= Task statement =
The lines to copy are those in the listing below that contain the word "gets".

================================

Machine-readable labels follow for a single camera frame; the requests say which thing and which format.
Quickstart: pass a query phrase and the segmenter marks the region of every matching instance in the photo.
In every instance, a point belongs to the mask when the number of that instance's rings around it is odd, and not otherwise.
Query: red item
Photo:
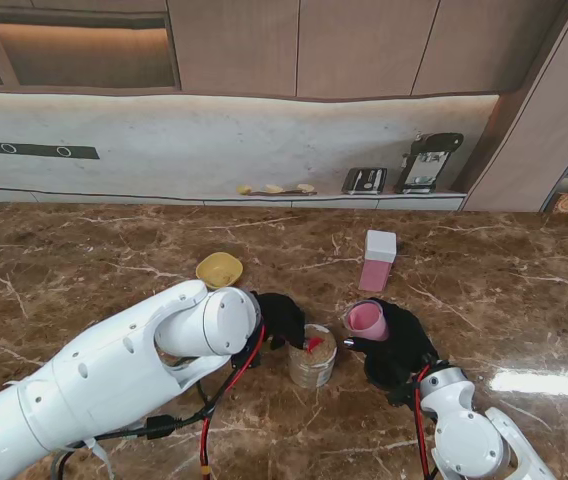
[[[308,353],[313,353],[313,349],[317,347],[320,343],[324,341],[323,338],[320,337],[313,337],[308,341],[308,347],[306,347],[306,351]]]
[[[260,348],[262,347],[262,342],[264,341],[264,333],[265,333],[265,328],[264,325],[262,325],[262,331],[260,332],[260,337],[257,341],[257,345],[255,345],[255,349],[251,353],[250,357],[248,358],[244,366],[240,369],[239,372],[237,372],[237,375],[235,375],[235,378],[231,381],[229,386],[226,387],[225,392],[228,392],[231,388],[233,388],[233,386],[237,383],[237,381],[244,374],[248,366],[251,364],[251,362],[257,355],[257,352],[260,351]],[[209,480],[211,478],[211,467],[208,463],[208,448],[207,448],[208,430],[210,424],[211,424],[211,419],[205,418],[204,422],[202,423],[202,435],[200,437],[200,465],[202,469],[203,480]]]
[[[417,375],[417,388],[415,389],[415,419],[418,425],[418,439],[417,443],[420,449],[420,461],[422,462],[422,472],[424,473],[424,478],[429,477],[428,471],[428,457],[426,455],[426,441],[424,439],[424,426],[422,425],[422,414],[421,414],[421,399],[420,399],[420,382],[426,376],[428,371],[431,369],[430,365],[426,365],[422,371]]]

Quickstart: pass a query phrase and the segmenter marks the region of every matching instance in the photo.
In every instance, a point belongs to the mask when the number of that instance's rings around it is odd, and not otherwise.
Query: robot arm
[[[457,367],[427,375],[419,385],[421,408],[437,417],[431,454],[445,480],[483,478],[502,473],[515,452],[518,467],[507,480],[554,480],[520,429],[503,412],[486,416],[472,409],[473,385]]]
[[[410,405],[416,416],[421,457],[426,457],[426,449],[419,433],[420,410],[436,421],[435,448],[431,454],[445,480],[496,475],[502,478],[511,451],[518,466],[507,480],[555,478],[506,414],[496,408],[489,408],[485,415],[473,411],[475,385],[460,368],[439,361],[415,315],[384,300],[371,300],[382,307],[391,335],[384,341],[351,337],[344,340],[344,345],[366,354],[366,377],[387,392],[391,405]],[[411,373],[416,371],[420,374],[410,381]],[[424,463],[426,478],[429,474]]]
[[[0,480],[52,451],[123,428],[241,351],[260,317],[235,288],[175,285],[85,330],[29,377],[0,392]],[[165,365],[157,348],[195,357]]]

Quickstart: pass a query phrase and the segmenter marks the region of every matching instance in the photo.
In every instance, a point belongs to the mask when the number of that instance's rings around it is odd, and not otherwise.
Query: white lid
[[[397,253],[397,237],[391,232],[369,230],[366,232],[365,260],[393,263]]]
[[[504,457],[503,445],[498,431],[480,414],[459,410],[438,415],[435,446],[446,465],[461,475],[493,475]]]

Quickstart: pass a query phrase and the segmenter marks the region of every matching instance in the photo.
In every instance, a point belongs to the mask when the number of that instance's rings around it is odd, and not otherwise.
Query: cylindrical container
[[[324,340],[312,353],[289,345],[289,373],[291,380],[303,388],[318,388],[328,382],[333,372],[337,344],[328,328],[309,324],[305,327],[306,338],[320,337]]]
[[[344,317],[344,326],[354,337],[381,342],[389,335],[382,306],[373,300],[353,305]]]

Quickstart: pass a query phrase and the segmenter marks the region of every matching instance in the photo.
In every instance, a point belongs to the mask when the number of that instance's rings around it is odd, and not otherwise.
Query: brown marble countertop
[[[368,296],[357,283],[370,228],[402,242],[380,296],[413,311],[476,383],[477,407],[511,416],[568,479],[568,216],[0,204],[0,389],[86,327],[193,278],[220,250],[243,262],[239,285],[290,295],[307,321],[342,339],[346,308]],[[367,384],[360,354],[340,351],[316,391],[291,382],[286,357],[265,348],[262,366],[218,408],[209,438],[216,480],[421,478],[412,415]],[[507,378],[502,387],[496,375]],[[192,389],[162,410],[188,416],[199,407]],[[119,478],[198,479],[198,439],[193,426],[104,445]],[[19,478],[47,479],[50,462]],[[80,453],[65,478],[107,474]]]

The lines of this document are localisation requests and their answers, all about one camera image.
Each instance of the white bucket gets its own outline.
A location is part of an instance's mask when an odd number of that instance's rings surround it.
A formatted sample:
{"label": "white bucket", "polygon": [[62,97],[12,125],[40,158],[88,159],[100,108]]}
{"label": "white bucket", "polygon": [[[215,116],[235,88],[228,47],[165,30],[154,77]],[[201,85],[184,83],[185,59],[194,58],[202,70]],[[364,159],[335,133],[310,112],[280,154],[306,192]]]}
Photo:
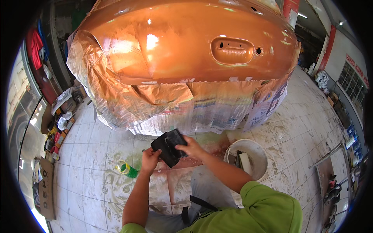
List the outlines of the white bucket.
{"label": "white bucket", "polygon": [[225,152],[224,161],[228,162],[229,154],[236,156],[237,151],[247,153],[250,160],[251,169],[253,170],[253,174],[251,175],[252,178],[254,180],[262,178],[266,173],[268,166],[267,155],[263,147],[250,139],[237,140],[228,147],[227,151]]}

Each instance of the white plastic bag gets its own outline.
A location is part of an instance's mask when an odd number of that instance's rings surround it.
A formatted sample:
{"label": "white plastic bag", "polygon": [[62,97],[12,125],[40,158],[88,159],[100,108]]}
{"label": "white plastic bag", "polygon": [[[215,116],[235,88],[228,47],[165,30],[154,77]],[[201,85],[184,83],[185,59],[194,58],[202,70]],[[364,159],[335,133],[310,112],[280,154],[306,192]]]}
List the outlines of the white plastic bag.
{"label": "white plastic bag", "polygon": [[67,125],[68,125],[67,121],[70,120],[71,116],[72,116],[71,112],[67,112],[64,115],[62,115],[61,118],[58,120],[57,127],[60,130],[67,129]]}
{"label": "white plastic bag", "polygon": [[319,85],[320,89],[323,89],[323,88],[327,87],[326,84],[327,84],[328,80],[329,80],[329,76],[328,76],[328,74],[325,71],[320,70],[316,74],[315,81]]}
{"label": "white plastic bag", "polygon": [[310,68],[308,69],[308,76],[311,76],[312,72],[313,72],[313,69],[315,69],[315,63],[312,63],[312,65],[310,66]]}
{"label": "white plastic bag", "polygon": [[67,121],[61,117],[59,120],[58,120],[58,123],[57,123],[57,127],[60,129],[60,130],[65,130],[67,129]]}
{"label": "white plastic bag", "polygon": [[44,68],[44,73],[47,75],[47,78],[48,78],[48,79],[51,79],[51,78],[52,78],[52,73],[50,72],[50,70],[49,70],[49,68],[47,67],[47,65],[44,64],[43,68]]}

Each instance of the ceiling light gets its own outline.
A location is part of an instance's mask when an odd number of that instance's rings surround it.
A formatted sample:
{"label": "ceiling light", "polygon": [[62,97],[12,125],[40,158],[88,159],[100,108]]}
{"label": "ceiling light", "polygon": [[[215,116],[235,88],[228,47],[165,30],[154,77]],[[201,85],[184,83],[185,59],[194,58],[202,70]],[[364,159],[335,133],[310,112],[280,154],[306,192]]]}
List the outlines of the ceiling light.
{"label": "ceiling light", "polygon": [[305,15],[303,15],[301,13],[298,13],[298,15],[307,18],[307,16],[305,16]]}

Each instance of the man's right hand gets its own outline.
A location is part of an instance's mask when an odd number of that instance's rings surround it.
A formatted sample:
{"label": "man's right hand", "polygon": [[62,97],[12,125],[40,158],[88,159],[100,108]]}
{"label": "man's right hand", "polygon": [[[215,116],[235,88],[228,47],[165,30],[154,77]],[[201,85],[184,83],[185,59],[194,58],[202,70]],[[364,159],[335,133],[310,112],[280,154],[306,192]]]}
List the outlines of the man's right hand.
{"label": "man's right hand", "polygon": [[176,145],[175,149],[184,151],[188,156],[203,160],[206,156],[209,156],[209,153],[207,153],[202,147],[191,137],[183,135],[183,138],[188,143],[188,145]]}

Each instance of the green bottle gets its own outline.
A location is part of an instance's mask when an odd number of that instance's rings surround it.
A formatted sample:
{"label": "green bottle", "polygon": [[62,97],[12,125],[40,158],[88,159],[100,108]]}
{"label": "green bottle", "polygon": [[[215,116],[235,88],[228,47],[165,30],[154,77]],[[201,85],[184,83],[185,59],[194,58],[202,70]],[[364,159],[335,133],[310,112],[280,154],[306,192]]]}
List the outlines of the green bottle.
{"label": "green bottle", "polygon": [[128,176],[129,178],[136,178],[137,171],[128,163],[124,162],[123,160],[119,160],[117,164],[115,165],[115,168],[122,174]]}

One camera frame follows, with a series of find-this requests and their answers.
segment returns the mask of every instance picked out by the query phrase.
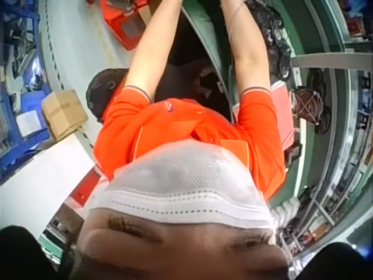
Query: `black hair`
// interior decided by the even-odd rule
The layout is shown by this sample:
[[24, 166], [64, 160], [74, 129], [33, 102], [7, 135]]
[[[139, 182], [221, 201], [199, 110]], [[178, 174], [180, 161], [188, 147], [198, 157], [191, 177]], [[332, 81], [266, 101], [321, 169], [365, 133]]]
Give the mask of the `black hair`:
[[87, 106], [97, 121], [102, 122], [103, 113], [112, 95], [127, 73], [127, 68], [105, 69], [89, 83], [86, 91]]

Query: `white floor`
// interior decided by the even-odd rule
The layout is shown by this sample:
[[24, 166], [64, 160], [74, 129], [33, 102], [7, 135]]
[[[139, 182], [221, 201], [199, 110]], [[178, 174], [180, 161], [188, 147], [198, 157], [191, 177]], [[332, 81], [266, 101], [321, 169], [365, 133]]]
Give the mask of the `white floor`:
[[39, 0], [39, 13], [45, 68], [51, 89], [61, 90], [62, 84], [64, 89], [76, 90], [89, 115], [83, 130], [89, 143], [93, 144], [101, 125], [86, 105], [88, 84], [103, 69], [128, 67], [132, 53], [117, 42], [97, 4], [88, 5], [84, 0]]

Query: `red plastic crate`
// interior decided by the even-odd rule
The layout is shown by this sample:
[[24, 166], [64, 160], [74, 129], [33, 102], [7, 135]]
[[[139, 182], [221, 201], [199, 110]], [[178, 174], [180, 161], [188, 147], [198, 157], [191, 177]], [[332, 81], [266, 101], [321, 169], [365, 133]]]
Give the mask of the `red plastic crate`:
[[104, 20], [113, 31], [119, 42], [130, 51], [136, 48], [144, 30], [145, 24], [140, 17], [138, 8], [148, 5], [148, 0], [137, 0], [136, 8], [131, 13], [113, 7], [107, 0], [100, 0]]

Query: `white paper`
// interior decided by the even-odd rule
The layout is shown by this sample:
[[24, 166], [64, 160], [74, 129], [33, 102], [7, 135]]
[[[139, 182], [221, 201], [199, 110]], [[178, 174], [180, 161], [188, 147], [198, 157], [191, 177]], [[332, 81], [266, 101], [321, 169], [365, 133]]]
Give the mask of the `white paper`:
[[41, 123], [35, 110], [18, 115], [16, 121], [22, 137], [41, 130]]

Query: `cable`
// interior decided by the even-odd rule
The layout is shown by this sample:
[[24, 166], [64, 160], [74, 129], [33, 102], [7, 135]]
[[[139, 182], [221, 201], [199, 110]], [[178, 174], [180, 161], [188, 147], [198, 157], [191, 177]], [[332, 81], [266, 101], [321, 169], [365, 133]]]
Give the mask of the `cable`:
[[233, 13], [233, 15], [232, 15], [231, 26], [229, 27], [229, 31], [228, 31], [228, 39], [229, 39], [229, 42], [231, 41], [232, 28], [233, 28], [234, 20], [236, 19], [236, 16], [237, 16], [237, 14], [238, 14], [238, 11], [242, 8], [243, 5], [245, 5], [245, 2], [244, 2], [244, 1], [241, 3], [240, 6], [237, 7], [237, 9], [234, 11], [234, 13]]

================================

= Result of the exercise =
Each instance of the white bucket gets its own outline.
Each instance of the white plastic bag gets its own outline.
Each instance of the ceiling light gets its own outline.
Each instance of the man's right hand gets its own outline.
Each instance of the green bottle gets its own outline.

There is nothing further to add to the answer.